Geen vergunning nodig na einde beursnotering?
Uit het besluit blijkt dat JPA bij de beursgang van het bedrijf in mei 2014 al vragen had gesteld aan de AFM over de controle van de jaarcijfers over dat boekjaar. De toezichthouder liet toen weten dat dat zonder OOB-vergunning niet is toegestaan. Er is toen alsnog een OOB-accountant ingeschakeld door het bedrijf. Begin 2019 is JPA echter weer benoemd als controlerend accountant. JPA is van mening dat er geen vergunning nodig is als de controleverklaring is afgegeven nadat de beursnotering is beëindigd. En dat was hier het geval. ‘Het gebruik van een controleverklaring is gericht op gebruik in de toekomst, waaruit volgt dat de status van de controlecliënt per datum van de controleverklaring bepalend is. Ook andere verplichtingen van accountants die verband houden met OOB-controles, zoals bijvoorbeeld die uit artikel 17, achtste lid, van de EU-Verordening 537/2014 (maximumduur rotatieplicht) vervallen direct als de OOB-status van de controlecliënt eindigt.’

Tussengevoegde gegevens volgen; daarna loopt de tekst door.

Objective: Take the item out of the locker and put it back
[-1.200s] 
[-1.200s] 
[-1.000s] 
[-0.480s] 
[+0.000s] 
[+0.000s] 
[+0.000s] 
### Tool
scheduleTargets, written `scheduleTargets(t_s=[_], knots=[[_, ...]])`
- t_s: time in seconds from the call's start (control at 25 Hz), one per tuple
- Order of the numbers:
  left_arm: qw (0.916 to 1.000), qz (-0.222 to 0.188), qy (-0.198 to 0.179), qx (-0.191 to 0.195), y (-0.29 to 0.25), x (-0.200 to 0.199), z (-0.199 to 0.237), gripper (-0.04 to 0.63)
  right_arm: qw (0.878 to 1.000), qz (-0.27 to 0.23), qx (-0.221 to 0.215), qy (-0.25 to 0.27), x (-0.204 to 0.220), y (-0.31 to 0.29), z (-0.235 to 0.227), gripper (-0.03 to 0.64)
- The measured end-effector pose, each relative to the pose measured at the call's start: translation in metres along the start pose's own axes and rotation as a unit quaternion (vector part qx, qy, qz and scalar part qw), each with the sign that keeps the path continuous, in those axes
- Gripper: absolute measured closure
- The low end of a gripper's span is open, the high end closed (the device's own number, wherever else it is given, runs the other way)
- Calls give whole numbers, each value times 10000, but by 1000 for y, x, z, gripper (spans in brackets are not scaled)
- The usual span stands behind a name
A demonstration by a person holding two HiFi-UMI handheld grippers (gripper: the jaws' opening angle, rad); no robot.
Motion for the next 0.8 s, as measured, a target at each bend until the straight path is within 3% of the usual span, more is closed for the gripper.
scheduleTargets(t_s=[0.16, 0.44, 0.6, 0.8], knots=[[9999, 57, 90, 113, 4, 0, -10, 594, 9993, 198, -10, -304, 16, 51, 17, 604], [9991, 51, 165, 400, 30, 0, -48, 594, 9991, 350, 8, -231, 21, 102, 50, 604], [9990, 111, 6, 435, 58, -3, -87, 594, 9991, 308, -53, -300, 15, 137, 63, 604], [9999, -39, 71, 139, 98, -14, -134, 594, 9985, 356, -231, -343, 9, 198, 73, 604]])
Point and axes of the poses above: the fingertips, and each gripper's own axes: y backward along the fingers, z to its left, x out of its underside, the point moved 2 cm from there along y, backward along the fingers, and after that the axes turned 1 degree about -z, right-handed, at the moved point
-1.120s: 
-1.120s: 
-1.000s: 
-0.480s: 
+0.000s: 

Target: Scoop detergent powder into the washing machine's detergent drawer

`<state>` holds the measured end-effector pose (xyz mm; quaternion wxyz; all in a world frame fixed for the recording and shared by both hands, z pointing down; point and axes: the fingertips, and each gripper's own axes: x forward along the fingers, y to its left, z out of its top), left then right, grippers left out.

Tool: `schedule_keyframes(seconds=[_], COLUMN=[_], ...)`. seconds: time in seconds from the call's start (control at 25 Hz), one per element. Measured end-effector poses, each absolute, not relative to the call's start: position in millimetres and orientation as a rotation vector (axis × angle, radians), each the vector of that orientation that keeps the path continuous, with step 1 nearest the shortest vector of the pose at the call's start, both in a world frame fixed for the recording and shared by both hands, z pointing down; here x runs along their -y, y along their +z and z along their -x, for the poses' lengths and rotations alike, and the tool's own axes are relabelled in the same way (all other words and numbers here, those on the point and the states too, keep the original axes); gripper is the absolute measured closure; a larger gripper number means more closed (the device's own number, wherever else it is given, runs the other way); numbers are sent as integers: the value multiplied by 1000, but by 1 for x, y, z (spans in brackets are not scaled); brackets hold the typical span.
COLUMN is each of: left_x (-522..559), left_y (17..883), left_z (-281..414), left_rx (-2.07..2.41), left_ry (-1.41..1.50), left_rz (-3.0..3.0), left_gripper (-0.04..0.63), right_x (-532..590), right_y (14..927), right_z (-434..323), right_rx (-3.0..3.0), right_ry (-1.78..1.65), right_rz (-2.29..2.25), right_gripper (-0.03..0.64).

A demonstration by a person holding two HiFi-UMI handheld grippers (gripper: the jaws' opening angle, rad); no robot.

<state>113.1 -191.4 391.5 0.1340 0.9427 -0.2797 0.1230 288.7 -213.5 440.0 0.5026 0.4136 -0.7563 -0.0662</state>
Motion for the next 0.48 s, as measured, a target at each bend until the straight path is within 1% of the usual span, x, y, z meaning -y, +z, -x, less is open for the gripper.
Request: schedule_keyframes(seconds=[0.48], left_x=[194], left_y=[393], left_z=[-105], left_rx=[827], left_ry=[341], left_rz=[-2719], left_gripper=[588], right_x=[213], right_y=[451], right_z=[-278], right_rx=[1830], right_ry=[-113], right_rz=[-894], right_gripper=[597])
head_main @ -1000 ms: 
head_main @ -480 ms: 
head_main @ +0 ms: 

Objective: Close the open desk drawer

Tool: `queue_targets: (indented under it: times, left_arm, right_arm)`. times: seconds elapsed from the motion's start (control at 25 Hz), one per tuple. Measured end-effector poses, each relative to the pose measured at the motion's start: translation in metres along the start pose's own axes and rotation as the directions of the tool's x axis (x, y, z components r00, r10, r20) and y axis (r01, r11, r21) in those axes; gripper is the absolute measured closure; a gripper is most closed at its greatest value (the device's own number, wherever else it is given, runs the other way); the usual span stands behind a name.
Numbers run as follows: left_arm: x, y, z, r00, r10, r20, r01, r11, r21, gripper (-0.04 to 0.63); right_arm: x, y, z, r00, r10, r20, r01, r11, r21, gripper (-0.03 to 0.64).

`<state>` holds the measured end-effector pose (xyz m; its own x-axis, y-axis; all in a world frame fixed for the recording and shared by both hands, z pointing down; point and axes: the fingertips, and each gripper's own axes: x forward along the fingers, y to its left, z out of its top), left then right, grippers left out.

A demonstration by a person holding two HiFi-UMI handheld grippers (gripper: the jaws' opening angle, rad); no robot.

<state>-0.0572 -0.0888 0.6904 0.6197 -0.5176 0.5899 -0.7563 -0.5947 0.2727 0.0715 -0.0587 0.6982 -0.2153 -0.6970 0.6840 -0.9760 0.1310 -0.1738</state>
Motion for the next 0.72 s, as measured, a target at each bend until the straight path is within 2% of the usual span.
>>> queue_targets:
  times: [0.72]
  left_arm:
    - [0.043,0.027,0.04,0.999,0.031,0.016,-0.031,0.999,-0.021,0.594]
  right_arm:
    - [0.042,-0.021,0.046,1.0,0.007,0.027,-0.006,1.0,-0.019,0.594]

Haaks op de geest van de wet
JPA vindt dat het standpunt van de AFM haaks staat op de bedoeling van de wet- en regelgever om de concurrentie op markt voor accountantsdiensten te stimuleren. Bovendien heeft de advocaat van het bedrijf aangegeven dat een vergunning niet nodig was voor de controle over 2018. Dat de AFM in 2014 had aangegeven dat de balansdatum maatgevend was, was aan de aandacht van JPA ontsnapt, zo luidt het verweer. ‘Echter, ook indien JPA zich wel bewust was geweest van het standpunt van de AFM, had zij niet anders gehandeld gelet op de verschillen in context tussen 2014 en 2018. JPA zou zich ook dan tot de AFM en de NBA hebben gewend en zo nodig ook advies hebben gevraagd van een gespecialiseerde advocaat.’ JPA zegt geen reden te hebben om aan te nemen dat dit advies dan anders had geluid dan het advies dat de advocaat eind 2018 aan het van de beurs gestapte bedrijf heeft gegeven.
Actuele status niet relevant
De AFM geeft aan dat uit het systeem van de Wta en uit de systematiek van Titel 9 van Boek 2 van het Burgerlijk Wetboek (BW) volgt dat de balansdatum doorslaggevend is. ‘Voor het bestaan van de wettelijke verplichting voor rechtspersonen om het onderzoek van de jaarrekening te laten verrichten door een accountant wordt – kort gezegd – beoordeeld of de rechtspersoon op twee opeenvolgende balansdata heeft voldaan aan twee of drie van de wettelijke omvangscriteria. Ook hier is niet de actuele status van de rechtspersoon relevant, maar de balansdatum.’ Ook in het Besluit aanwijzing organisaties van openbaar belang wordt die richtlijn gevolgd, aldus de toezichthouder.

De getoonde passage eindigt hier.